SZA’s latest album, CTRL, perfectly describes the inner workings of every millennial woman in only 49 minutes.

I’m breaking my own rule here by commenting in any way on an album that hasn’t been out a full week, but I have to talk about this or I will burst:

Do any of you other millennial women feel like SZA has been reading your mail or watching you in your own version of The Truman Show?

All of the angsty, gut-wrenching, awkward things I would never say out loud are posed perfectly in one song or another on CTRL. I wonder if, when choosing songs for the album, she intended to connect with listeners on such a personal level. I have seen it said that CTRL is a sort of instruction booklet for millennial women of color on how to navigate the life they’ve been given by society. On the contrary, CTRL is a commentary on the state of humanity as a woman of color, and SZA is saying she is just a confused as we are: “Can we wing it together?” My body would physically reject saying some of the lyrics in her songs, even though my body screams “YES!” every time I listen to SZA sing them. Her statements are personal, and I am left to wonder how SZA, at 26 years of age, has lived this many lives.

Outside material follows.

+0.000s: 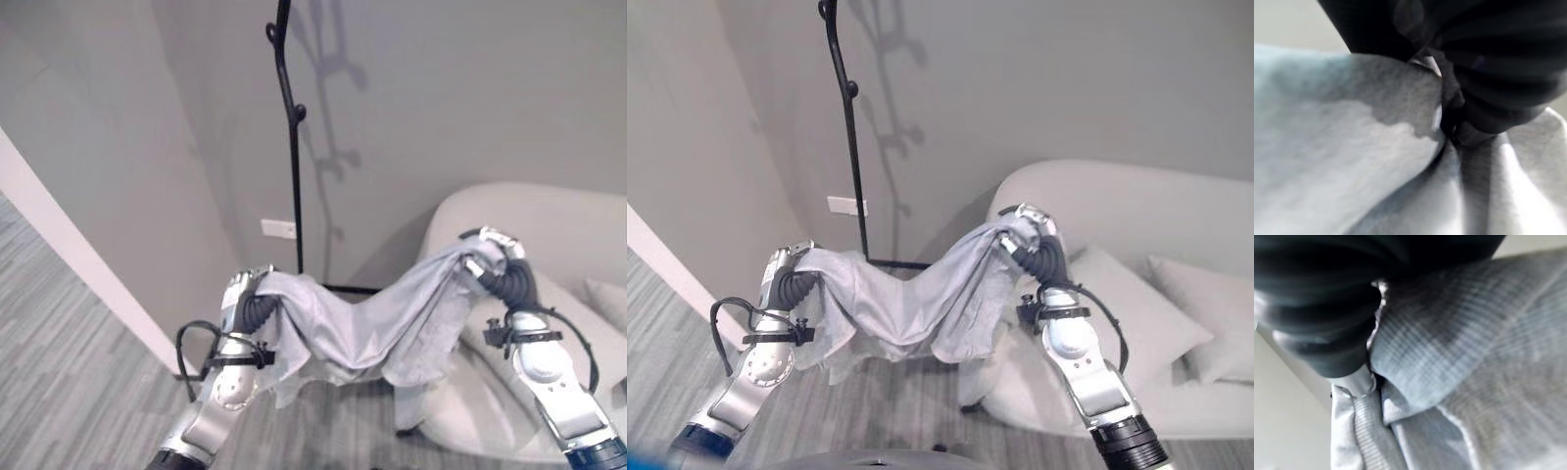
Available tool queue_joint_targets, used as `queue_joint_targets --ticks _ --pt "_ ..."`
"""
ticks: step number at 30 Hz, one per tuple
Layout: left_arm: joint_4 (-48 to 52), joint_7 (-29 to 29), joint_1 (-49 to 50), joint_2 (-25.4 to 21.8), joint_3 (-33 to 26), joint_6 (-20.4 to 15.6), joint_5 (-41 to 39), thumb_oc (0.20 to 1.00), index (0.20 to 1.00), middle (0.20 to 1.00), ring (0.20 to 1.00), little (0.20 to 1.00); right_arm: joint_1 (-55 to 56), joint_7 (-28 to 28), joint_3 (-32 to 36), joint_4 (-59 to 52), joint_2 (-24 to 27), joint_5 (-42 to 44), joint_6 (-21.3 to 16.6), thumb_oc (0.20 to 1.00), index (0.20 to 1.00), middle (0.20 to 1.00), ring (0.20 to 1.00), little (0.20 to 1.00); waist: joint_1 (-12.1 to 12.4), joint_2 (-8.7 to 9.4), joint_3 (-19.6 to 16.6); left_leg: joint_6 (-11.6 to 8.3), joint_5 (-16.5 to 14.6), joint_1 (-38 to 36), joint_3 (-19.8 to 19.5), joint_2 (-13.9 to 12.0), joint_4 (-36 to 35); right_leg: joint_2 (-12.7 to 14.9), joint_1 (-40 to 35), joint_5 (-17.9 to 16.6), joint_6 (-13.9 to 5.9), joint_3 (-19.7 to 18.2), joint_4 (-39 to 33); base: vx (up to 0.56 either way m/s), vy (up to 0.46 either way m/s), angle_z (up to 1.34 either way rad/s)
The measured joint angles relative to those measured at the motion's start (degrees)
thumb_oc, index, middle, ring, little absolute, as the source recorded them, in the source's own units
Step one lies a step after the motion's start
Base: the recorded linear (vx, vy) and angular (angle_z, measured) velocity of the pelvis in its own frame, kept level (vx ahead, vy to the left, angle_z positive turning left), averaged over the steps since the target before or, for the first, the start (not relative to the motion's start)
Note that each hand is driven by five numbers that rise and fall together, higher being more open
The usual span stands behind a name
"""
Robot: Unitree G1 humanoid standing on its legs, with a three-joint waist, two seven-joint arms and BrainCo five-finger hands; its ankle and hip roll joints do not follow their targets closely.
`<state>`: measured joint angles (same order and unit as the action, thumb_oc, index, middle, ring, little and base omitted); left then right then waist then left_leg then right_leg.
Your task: Hang the clothes on the sofa on the clothes rack.
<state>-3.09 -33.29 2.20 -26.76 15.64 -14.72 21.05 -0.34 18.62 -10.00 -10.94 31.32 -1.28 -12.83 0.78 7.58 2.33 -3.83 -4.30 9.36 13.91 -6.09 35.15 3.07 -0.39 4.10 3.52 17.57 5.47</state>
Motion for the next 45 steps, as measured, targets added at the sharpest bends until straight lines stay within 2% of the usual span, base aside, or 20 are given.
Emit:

SZA is among the new school of women who are saying whatever tf they want in songs. No longer are we shocked when we hear women talk about their sexual needs. No longer are we disgusted by hearing women sing or rap about playing men the ways in which men have historically bragged about playing women. Women like Kehlani, Rihanna…hell, even Selena Gomez are telling it like it is. The beauty in all of these women’s artistry is not that they have voices of angels –  they’re kind of average singers, to be honest. The beauty of these artists is that their words speak for a resounding multitude of women: those who possess the ideal of a woman who just wants to be loved and be the girl Mr. Right wants, but for some, in the meantime, they want to have fun for a weekend and give Mr. Right Now back to his rightful owner for the rest of the week; the women who, by whatever turn of events, have found themselves in the position of the other woman, knowing they are good women and knowing they need their asses beat for what they’re doing; the women who were legitimately trying to wait until marriage to have sex but hormones; the ones who men would write glowing letters of recommendation about their cookie caliber; the women who think they’ll never get it together; the women who think they have it all together; the women who are convinced no one else thinks what they’re thinking or feels how they feel.

SZA puts vulnerability to work in CTRL. She has already taken control of what can only be understood as a speech impediment to make her style of singing more interesting; she took control of her own vulnerability, and now she seems to be taking control of the reigns of First Lady of Top Dawg Entertainment (TDE).

SZA, taking "CTRL" of the reigns of First Lady of Top Dawg Ent. (TDE)

SZA, taking “CTRL” of the reigns of First Lady of Top Dawg Ent. (TDE)

Every song on the album is cohesively lyrically poignant, succinctly making her point in striking statements, as if she came up with 14 central phrases based off of the female POC experience and built songs around each. As a tribute to her lyrical prowess and a Cliff’s Notes to which song will appeal the most to you, here are the most striking, most relatable lyrics in each song on CTRL that will convince you SZA is the spokesperson for every millennial female of color:

  1. “Supermodel” – “Wish I was comfortable just by myself but I need you.”
  2. “Love Galore” – Why you bother me when you know you don’t want me? Why you bother me when you know you got a woman? Why you hit me when you know you know better?”
  3. “Doves in the Wind” – “You could never trivialize pussy/But a bum nigga like you would try it (pussy)”
  4. “Drew Barrymore” – “I get so lonely, I forget what I’m worth”
  5. “Prom” – “Am I doin’ enough?/Feel like I’m wastin’ time”
  6. “The Weekend” – “You’re like 9 to 5, I’m the weekend”
  7. “Go Gina” – “I belong to nobody/Hope it don’t bother you/You can mind your business/I belong to nobody/Try not to disturb/And mind my business”
  8. “Garden (Say It Like Dat)” – “I know you’d rather be layin’ up with a big booty”…”You know I’m sensitive about havin’ no booty, havin’ no body, only you buddy”
  9. “Broken Clocks” – “Been about three years since I dated you/Why you still talking ’bout me like we together?”
  10. “Anything” – “Do do you even know I’m alive?”
  11. “Wavy (Interlude)” – “I think I’m bad as hell”
  12. “Normal Girl” – “I really wish a was a normal girl, oh my/How do I be, how do I be a lady?”
  13. “Pretty Little Birds” – “I wanna shave my legs for you”
  14. “20 Something” – “Hopin’ my 20 somethings won’t end/Hopin’ to keep the rest of my friends/Prayin’ the 20 somethings don’t kill me, don’t kill me…”

This isn’t one of those albums you stream. This is an album you buy because you cannot rely on Internet connection when you need to listen to it. CTRL is an anthem – yes, the whole album – that was well worth the wait. Hopefully, other critics will understand how important the album is and it will take its proper place among the ranks of relational songs that just so happen to jam.